Starting Point: The Conditions which Guarantee the Boltzmann Distribution

Given some large heat reservoir and some closed system we are interested in, we assume after we put the system in contact with the reservoir for a long time,

  1. The probability $p_i$ of the system being in some state $i$ of energy $E_i$ reaches equilibrium for any $i$.
  2. There is some "universal" function $f$ such that for any $p_i$ and $p_j$, we have ${p_i \over p_j}=f(E_i-E_j)$. The word "universal" means $f$ works for any system which we put in contact with the reservoir.
  3. $f$ is continuous.

The above conditions are enough for us to deduce $f$ is an exponential function.

Proof:

Since for any state $i$, $j$ and $k$, $f(E_i-E_k)={p_i \over p_k}=\big({p_i \over p_j}\big)\big({p_j \over p_k}\big)=f(E_i-E_j)f(E_j-E_k)$, we have $f(x)f(y)=f(x+y)$ for any $x$ and $y$.

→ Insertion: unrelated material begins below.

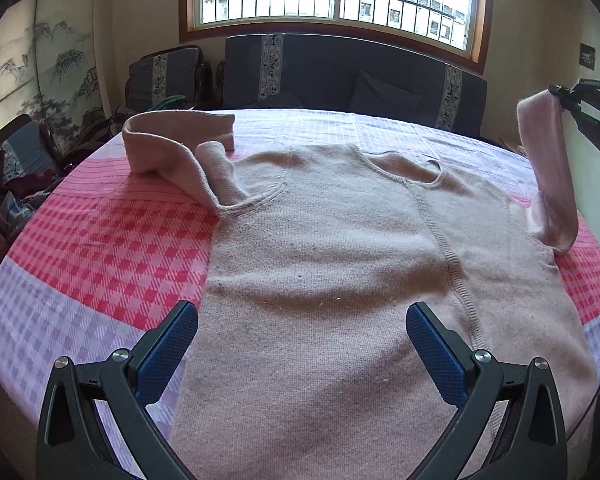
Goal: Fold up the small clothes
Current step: 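Grasp the sweater sleeve cuff with the right gripper and lift it, then lay the sleeve across the sweater body and open the right gripper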
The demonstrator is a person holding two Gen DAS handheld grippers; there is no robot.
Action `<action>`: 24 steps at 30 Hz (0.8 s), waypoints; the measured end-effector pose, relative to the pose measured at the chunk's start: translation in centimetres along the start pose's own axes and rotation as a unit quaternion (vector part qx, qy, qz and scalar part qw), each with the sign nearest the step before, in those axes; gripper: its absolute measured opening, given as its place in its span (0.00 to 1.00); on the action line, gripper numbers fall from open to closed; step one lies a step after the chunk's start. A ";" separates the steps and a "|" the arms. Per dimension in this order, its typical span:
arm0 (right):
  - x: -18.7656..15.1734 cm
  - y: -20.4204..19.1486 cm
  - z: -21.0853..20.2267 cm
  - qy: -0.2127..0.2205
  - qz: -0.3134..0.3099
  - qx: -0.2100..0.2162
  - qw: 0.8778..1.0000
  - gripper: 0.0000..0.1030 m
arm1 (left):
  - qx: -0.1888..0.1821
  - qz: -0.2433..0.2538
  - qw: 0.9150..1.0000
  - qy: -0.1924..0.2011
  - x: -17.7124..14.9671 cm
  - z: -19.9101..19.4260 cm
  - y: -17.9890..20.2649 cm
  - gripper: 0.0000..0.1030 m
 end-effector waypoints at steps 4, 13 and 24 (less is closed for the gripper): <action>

Let $n$ be some non-zero integer. We can easily see $f({1 \over n})=f(1)^{1 \over n}$ and $f(n)=f(1)^n$ from the relation we derived. When $n=0$, we take $f(0)=1$ instead of $0$ (This is reasonable since when two states have the same energy, their probabilities are the same). Therefore, we can generalize the results to the rational number ${m \over n} \in \mathbb{Q}$, and have $f({m \over n})=f(1)^{m \over n}$. Since $f$ is continuous, we can extend $\mathbb{Q}$ to $\mathbb{R}$, and derive for any $x \in \mathbb{R}$, $f(x)=f(1)^x$. Therefore, $f(x)=e^{-\beta x}$ where $\beta$ is some constant. We take $\beta>0$ since it matches our experience that states with lower energies are more likely to be occupied by the system.

Remark:

We have derived that $f$ is an exponential functional, and the probability distribution of the system is Boltzmann with $p_i={e^{-\beta E_i} \over Z}$ where $Z=\sum_{i}{e^{-\beta E_i}}$.

Derive the Gibbs Entropy

Suppose we have some function $S(\tilde{p}_1,\tilde{p}_2,\tilde{p}_3,\cdots)$ where $\tilde{p}_i$ is the probability of some state $i$ being occupied by the system. We have to clear up that we do not require $\tilde{p}_i$ to be the same as $p_i$, which is to say, the system may not be at thermal equilibrium here. To construct the Gibbs entropy, we require the function $S$ to have the property:

Given a fixed quantity $E$ where $E=\sum_{i}{p_iE_i}=\sum_{i}{\tilde{p}_iE_i}$, $S$ must be maximized if and only if $\tilde{p}_i=p_i$ for any $i$.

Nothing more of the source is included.